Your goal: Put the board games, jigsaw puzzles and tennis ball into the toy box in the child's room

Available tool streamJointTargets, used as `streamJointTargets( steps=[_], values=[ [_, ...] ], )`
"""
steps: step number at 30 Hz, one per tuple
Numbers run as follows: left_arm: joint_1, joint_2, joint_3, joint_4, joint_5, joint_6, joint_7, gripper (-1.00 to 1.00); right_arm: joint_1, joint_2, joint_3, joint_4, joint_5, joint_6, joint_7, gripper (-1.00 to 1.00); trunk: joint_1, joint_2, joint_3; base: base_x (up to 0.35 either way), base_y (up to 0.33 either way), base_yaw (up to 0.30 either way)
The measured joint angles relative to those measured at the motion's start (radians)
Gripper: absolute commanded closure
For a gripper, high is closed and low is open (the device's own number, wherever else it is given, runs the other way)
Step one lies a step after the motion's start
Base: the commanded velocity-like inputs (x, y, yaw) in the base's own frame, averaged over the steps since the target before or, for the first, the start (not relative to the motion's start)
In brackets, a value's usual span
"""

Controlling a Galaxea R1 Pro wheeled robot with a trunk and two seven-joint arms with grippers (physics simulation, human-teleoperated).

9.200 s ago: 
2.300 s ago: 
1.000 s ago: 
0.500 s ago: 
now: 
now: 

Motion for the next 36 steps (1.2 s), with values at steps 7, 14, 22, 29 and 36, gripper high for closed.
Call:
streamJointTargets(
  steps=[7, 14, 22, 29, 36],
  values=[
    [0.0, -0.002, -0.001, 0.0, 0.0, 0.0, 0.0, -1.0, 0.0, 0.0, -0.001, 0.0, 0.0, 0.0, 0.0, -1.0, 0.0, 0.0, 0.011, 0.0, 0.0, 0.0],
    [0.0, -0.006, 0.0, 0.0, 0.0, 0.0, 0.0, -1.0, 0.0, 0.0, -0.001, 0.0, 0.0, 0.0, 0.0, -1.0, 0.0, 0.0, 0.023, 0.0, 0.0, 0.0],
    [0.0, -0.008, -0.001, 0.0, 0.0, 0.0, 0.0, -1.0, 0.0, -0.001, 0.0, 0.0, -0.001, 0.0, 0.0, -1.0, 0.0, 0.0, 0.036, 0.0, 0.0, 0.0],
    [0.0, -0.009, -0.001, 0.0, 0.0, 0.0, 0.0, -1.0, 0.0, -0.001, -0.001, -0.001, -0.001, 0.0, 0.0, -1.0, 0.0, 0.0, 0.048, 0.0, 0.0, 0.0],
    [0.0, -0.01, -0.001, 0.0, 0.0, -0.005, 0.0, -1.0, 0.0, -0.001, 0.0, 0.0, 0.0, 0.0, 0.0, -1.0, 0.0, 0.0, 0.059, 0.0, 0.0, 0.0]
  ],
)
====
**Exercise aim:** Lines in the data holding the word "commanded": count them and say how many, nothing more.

**Result for this exercise:** 2